I got a Garmin 2620 automobile receiver in 2003 which included built in maps with enough internal memory to cover all major and minor roads in continental US. The 2620 also includes WAAS reception. I was pretty skeptical that WAAS would work because it is something like -140 dBm due to the distance to geostationary orbit, and the car receiver has just a very small internal patch antenna. But work WAAS does. When it has lock, which usually only takes a few minutes, I’ve seen estimated positional errors reported by the receiver as small as 2.5 feet. That is probably good enough to land a plane, but not good enough for an autonomous driving car without other sources of position input.
The other restriction that has been claimed was put on early receivers is that they were not supposed to work correctly at high speed. The intent was supposedly to prevent unfriendly powers from using commercial GPS units as guidance system building blocks. I took a Garmin Nuvi on a regional jet flight between Chicago and Denver and held the Nuvi next to the window. The Nuvi seemed to be accurately updating the the indicated position with the jet flying well over 400 MPH. I didn’t have any means to tell if the reported elevation data were correct.
@@wtmayhew The speed limit is somewhere in the supersonic range. And there is also a height limit. Both won't restrict any commercial planes, but are intended to make commercial GPS unuseable for ICBMs and other rockets.

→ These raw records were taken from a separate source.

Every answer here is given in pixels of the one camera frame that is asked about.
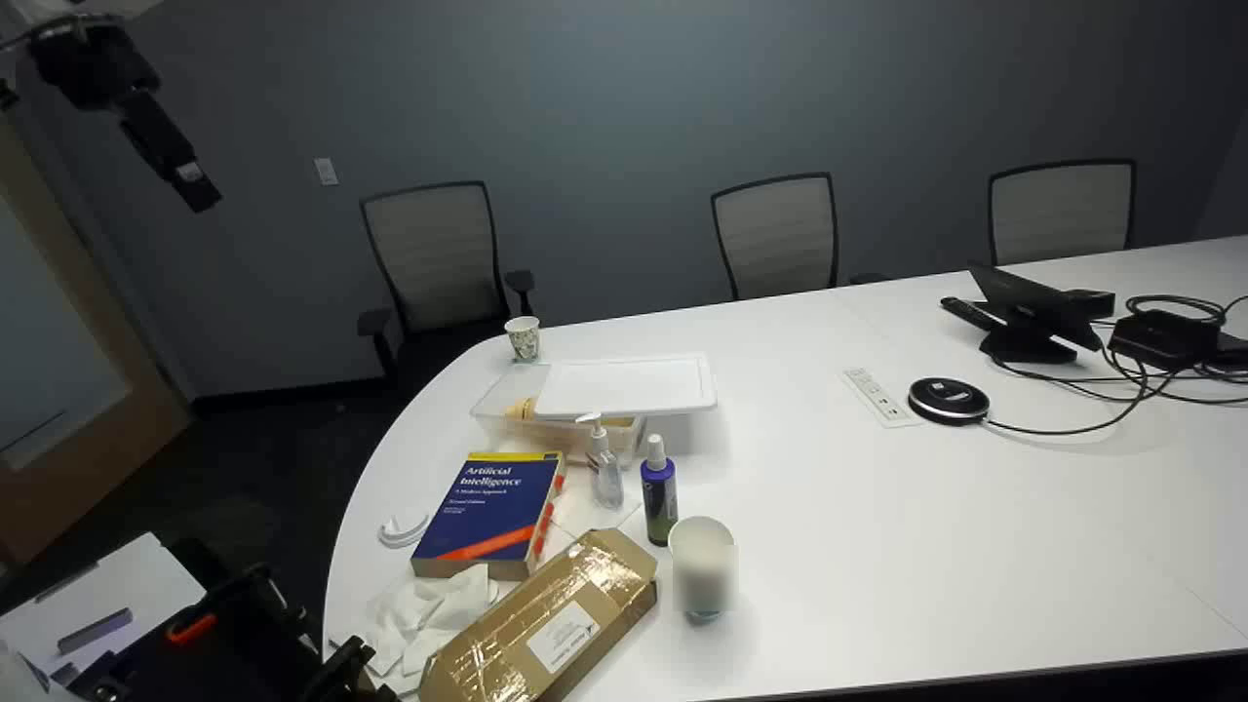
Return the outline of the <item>middle office chair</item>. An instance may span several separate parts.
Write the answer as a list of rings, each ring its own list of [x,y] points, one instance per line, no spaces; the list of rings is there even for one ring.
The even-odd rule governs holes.
[[[826,172],[721,186],[710,194],[710,217],[739,302],[838,280],[838,211]]]

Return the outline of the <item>office chair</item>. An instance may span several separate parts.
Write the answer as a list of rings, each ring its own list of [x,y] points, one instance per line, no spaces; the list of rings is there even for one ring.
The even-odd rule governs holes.
[[[998,264],[1129,250],[1133,226],[1133,160],[1054,160],[987,181],[987,230]]]
[[[838,211],[826,172],[721,186],[710,194],[710,217],[739,302],[838,280]]]
[[[355,330],[392,382],[410,382],[422,362],[453,359],[511,316],[536,313],[536,273],[501,260],[485,181],[366,194],[358,216],[392,304],[366,307]]]

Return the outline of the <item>white plastic tray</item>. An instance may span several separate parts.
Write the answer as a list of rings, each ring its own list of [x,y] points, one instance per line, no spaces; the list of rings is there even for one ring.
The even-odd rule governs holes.
[[[717,401],[704,350],[556,359],[536,397],[537,416],[664,416]]]

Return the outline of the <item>round black speakerphone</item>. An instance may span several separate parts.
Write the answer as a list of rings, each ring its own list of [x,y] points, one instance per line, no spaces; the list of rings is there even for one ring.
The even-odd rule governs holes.
[[[965,380],[916,380],[909,407],[937,424],[982,424],[992,397]]]

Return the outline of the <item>right office chair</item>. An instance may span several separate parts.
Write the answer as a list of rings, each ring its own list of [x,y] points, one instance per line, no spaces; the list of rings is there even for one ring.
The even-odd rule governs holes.
[[[987,230],[998,264],[1129,250],[1133,226],[1133,160],[1054,160],[987,181]]]

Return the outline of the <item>black conference phone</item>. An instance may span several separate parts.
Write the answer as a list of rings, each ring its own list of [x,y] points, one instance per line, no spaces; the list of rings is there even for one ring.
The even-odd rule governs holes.
[[[1018,273],[977,264],[978,302],[946,297],[939,307],[982,330],[978,350],[994,362],[1074,362],[1099,350],[1096,319],[1117,313],[1099,290],[1048,290]]]

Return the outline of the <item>brown cardboard box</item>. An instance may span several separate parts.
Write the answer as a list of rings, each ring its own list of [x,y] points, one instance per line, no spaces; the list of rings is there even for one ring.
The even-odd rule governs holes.
[[[661,560],[623,532],[587,532],[449,638],[422,702],[563,702],[661,599]]]

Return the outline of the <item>blue spray bottle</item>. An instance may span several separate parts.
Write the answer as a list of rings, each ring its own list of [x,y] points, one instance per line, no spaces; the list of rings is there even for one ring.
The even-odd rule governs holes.
[[[648,516],[648,544],[664,546],[671,527],[679,521],[679,490],[675,490],[675,462],[666,455],[666,440],[661,432],[643,437],[643,516]]]

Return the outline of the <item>white remote control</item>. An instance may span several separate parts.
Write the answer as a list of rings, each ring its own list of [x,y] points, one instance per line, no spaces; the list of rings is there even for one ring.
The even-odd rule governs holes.
[[[881,424],[909,424],[909,410],[864,365],[843,371],[855,394],[878,412]]]

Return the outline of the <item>left office chair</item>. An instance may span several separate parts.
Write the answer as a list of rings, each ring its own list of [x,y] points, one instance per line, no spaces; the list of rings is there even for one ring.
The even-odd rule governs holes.
[[[536,273],[501,260],[485,181],[366,194],[358,216],[392,304],[366,307],[355,330],[392,382],[410,382],[422,362],[453,359],[511,316],[536,313]]]

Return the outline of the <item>patterned paper cup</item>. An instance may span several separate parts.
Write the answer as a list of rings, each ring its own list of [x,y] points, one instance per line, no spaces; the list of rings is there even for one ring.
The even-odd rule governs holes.
[[[666,533],[666,555],[679,576],[683,616],[710,624],[729,603],[732,532],[721,518],[692,516]]]

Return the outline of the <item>clear pump bottle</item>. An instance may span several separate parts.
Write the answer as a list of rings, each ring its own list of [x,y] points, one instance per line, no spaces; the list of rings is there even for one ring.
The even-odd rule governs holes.
[[[623,507],[623,485],[615,472],[612,437],[600,412],[583,412],[576,424],[588,432],[587,464],[592,472],[592,501],[600,507]]]

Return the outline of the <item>white paper sheet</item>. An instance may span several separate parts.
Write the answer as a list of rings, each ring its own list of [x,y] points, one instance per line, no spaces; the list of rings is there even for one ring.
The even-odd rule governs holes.
[[[209,597],[203,583],[151,533],[119,546],[72,583],[7,610],[0,638],[42,676],[86,671]]]

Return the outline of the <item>crumpled white tissue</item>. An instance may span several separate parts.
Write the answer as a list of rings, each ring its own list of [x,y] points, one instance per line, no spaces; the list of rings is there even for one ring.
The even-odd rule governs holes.
[[[358,629],[370,649],[370,677],[414,692],[426,661],[456,638],[471,619],[496,603],[485,567],[456,576],[417,576],[393,588],[393,597]]]

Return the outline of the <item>small paper cup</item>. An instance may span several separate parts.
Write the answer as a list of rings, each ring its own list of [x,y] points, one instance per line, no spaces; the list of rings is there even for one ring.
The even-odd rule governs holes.
[[[511,339],[515,362],[537,362],[537,355],[541,355],[537,329],[541,329],[537,316],[511,316],[504,323],[504,336]]]

Thank you so much Scott, as someone who recently finished an avionics course and got extremely fascinated by both the mathematical and technological workings of GNSS all the added history makes it even better
Just to clarify one point for Scott, the United States Coast Guard was not part of the DOD. That is the department of defense until after 9/11. Before 2001 they were part of the DOT, the department of transportation. That’s why the military being part of the DOD would not have shared technology with the DOT being the Coast Guard. Does that make any sense at all? No, of course not. But it’s why the Coast Guard seemed to be excluded. Thanks Scott, great video!

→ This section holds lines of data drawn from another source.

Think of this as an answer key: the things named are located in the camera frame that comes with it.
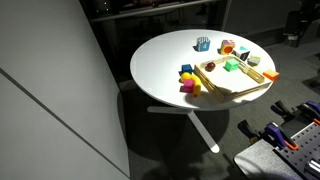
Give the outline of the wooden tray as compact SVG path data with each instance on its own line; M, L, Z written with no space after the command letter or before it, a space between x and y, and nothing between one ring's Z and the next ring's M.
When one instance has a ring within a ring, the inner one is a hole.
M228 72L224 69L225 62L232 58L239 61L239 66L236 70ZM216 67L213 71L207 72L205 66L210 62L213 62ZM195 64L194 74L200 78L207 91L220 102L231 101L249 93L267 89L272 83L263 74L233 55Z

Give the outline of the yellow banana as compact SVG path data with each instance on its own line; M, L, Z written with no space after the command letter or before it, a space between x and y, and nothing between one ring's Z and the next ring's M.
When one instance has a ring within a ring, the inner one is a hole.
M191 79L194 81L194 87L193 87L193 96L197 97L201 93L201 80L196 75L191 75Z

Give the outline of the black teal cube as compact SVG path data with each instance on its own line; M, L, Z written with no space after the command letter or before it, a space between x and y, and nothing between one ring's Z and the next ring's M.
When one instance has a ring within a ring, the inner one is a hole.
M233 54L242 61L245 61L248 58L250 51L243 46L239 46L233 49Z

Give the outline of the purple clamp far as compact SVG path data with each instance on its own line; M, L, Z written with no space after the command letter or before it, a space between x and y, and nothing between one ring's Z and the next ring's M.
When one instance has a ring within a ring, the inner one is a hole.
M277 101L270 109L278 114L285 122L302 116L310 122L320 124L320 104L313 101L301 103L291 111L289 111L281 101Z

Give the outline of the round white table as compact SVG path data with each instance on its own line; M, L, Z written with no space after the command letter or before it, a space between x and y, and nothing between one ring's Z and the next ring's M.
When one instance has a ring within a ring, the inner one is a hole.
M196 43L198 37L208 37L210 47L208 51L198 52ZM163 102L163 107L149 107L150 112L186 114L194 124L209 149L217 153L219 146L200 122L198 111L228 110L255 100L263 95L267 89L255 91L231 101L220 102L207 89L201 86L201 93L195 97L180 91L183 85L179 79L181 66L190 64L194 73L194 65L216 60L225 56L235 56L233 51L228 55L220 53L223 40L233 40L235 47L243 46L250 51L248 58L243 61L248 64L251 56L259 56L260 63L251 66L263 74L266 70L274 70L275 64L269 54L254 42L243 37L216 30L181 30L157 36L141 45L133 54L130 62L132 77L138 87L150 97Z

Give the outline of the multicolour orange-circle cube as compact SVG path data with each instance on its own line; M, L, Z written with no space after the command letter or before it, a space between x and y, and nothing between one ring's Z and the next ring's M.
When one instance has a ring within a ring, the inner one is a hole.
M233 51L235 42L233 40L223 40L221 43L220 53L222 55L228 55Z

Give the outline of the pink cube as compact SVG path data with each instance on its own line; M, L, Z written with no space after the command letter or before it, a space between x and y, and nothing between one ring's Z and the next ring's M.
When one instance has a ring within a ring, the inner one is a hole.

My point was they were all part of the US Government and they were wasting money and effort to circumvent SA
The DOT had the coast guard for years decades because the US Lighthouse Service was merged into the USCG aim 1939 and that is when the maintenance of marine navigational aids such as bouys, lighthouses and Lightships.

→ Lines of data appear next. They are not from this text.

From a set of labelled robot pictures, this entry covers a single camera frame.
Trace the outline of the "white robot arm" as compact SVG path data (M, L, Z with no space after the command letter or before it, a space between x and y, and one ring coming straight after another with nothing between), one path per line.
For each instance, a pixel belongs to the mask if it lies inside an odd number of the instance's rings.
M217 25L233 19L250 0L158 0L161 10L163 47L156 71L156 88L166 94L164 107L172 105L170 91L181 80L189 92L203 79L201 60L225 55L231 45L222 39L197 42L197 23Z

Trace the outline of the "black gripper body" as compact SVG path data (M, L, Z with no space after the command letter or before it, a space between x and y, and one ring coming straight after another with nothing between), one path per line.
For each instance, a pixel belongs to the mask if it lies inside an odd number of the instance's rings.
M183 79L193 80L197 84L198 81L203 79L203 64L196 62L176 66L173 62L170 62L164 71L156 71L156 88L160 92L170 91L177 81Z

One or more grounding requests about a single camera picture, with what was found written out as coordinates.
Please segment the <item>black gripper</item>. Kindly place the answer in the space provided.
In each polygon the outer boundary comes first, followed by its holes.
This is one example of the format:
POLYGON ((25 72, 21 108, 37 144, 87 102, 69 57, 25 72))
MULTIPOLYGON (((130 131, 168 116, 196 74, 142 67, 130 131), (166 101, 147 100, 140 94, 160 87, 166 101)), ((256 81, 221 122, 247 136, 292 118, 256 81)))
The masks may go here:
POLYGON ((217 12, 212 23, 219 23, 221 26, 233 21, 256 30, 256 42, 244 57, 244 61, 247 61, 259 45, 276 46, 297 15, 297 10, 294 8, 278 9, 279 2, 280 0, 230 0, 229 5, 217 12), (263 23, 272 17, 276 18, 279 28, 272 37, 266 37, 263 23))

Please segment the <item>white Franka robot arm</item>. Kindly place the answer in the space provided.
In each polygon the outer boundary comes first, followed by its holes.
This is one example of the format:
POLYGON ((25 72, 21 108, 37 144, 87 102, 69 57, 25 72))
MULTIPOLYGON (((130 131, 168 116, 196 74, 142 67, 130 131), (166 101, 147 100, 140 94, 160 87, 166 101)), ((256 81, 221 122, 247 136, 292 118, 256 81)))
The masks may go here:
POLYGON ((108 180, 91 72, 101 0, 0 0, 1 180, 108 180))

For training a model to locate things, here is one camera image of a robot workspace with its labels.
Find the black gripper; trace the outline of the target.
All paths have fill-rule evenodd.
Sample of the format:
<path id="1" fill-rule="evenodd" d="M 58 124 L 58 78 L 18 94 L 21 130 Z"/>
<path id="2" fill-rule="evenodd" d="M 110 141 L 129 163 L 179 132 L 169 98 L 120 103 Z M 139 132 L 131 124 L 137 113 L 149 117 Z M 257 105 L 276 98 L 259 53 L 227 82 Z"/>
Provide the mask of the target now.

That is why the USCG would also later take on the mission of maintaining electronic navigation systems. They operated the Loran A and Loran C systems and eventually took over the GPS and WAAS system operation from DOD
The USCG was one of the agencies that was merged into the Department Of Homeland Security as a result of the panic that created DHS post 9/11 that also resulted in their “law enforcement” mission.
Keeping the USCG out of DOD also elevated posse comentatus (yeah I know my Latin sucks)issues because the military is prohibited from civilian law enforcement activities
@@scottmanley I one hundred percent agree. I was not trying to correct anything that you said. Just trying to explain why in the 90s the Coast Guard was not part of the military.
@@shawnmiller4781 USCG was part of the Dept of the Treasury until 1967. Presumably because it was involved with immigration and customs (which also used to be part of the Treasury). It then got moved to Transportation, until the Dept of Homeland Security was created.
It gets transferred to the DOD during times of war. Used to require a Presidential executive order. But they passed a law in 2006 making it automatic after a declaration of war.
A few corrections:
You missed one of the major drivers in the demise of SA. The purpose of SA was not to keep civilians from having accurate navigation. It was to stop an adversary from using our GPS system to accurately guide their weapons towards American targets. The plan was to have SA turned off during peacetime, so everyone could get the benefits of the system, and to turn SA on during wartime so that GPS could not be used against us. Well, you know what they say about plans not surviving the first contact with the enemy. During the Iraq war, as, you noted, because of the lack of available military GPS receivers, our ground forces used privately purchased *civilian* GPS receivers. SA had been turned on before the war, but, ironically, the DoD had to turn SA off during the war so that our forces could use civilian receivers. This was the exact opposite of the intended usage of SA! I'm pretty sure SA was never turned back on after the war.
One other thing that you missed: Even at the beginning, it was possible to get centimeter-level resolution with GPS. I'd have to look up some of my old, old documentation, but I think it was some form of early differential GPS. One of the uses was to measure continental drift.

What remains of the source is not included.